Your goal → When the word "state" appears in a line of the data below, list that line.

===== Exercise data =====

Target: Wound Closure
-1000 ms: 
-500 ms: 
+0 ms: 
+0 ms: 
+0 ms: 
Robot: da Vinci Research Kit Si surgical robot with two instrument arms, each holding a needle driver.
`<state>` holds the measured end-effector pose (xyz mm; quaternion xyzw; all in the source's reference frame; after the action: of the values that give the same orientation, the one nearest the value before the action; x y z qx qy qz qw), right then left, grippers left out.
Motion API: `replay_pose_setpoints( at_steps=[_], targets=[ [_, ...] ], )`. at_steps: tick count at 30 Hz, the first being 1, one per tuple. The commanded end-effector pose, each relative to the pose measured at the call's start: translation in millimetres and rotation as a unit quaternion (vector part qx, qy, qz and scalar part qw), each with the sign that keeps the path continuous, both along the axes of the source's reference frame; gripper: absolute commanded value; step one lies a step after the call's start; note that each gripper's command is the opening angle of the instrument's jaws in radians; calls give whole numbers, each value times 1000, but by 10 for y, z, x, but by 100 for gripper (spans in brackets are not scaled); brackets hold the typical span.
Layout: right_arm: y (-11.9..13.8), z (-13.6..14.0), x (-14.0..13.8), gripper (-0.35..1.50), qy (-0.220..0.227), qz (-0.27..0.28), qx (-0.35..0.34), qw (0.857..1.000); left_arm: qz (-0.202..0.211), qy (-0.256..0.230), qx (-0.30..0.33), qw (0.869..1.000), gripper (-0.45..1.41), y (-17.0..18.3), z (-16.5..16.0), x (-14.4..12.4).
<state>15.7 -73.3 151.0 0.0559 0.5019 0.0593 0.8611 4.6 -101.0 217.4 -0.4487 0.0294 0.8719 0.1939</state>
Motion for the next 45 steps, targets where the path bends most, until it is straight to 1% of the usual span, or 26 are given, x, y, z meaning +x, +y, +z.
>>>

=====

Response area →
`<state>` holds the measured end-effector pose (xyz mm; quaternion xyzw; all in the source's reference frame; after the action: of the values that give the same orientation, the one nearest the value before the action; x y z qx qy qz qw), right then left, grippers left out.
<state>15.7 -73.3 151.0 0.0559 0.5019 0.0593 0.8611 4.6 -101.0 217.4 -0.4487 0.0294 0.8719 0.1939</state>

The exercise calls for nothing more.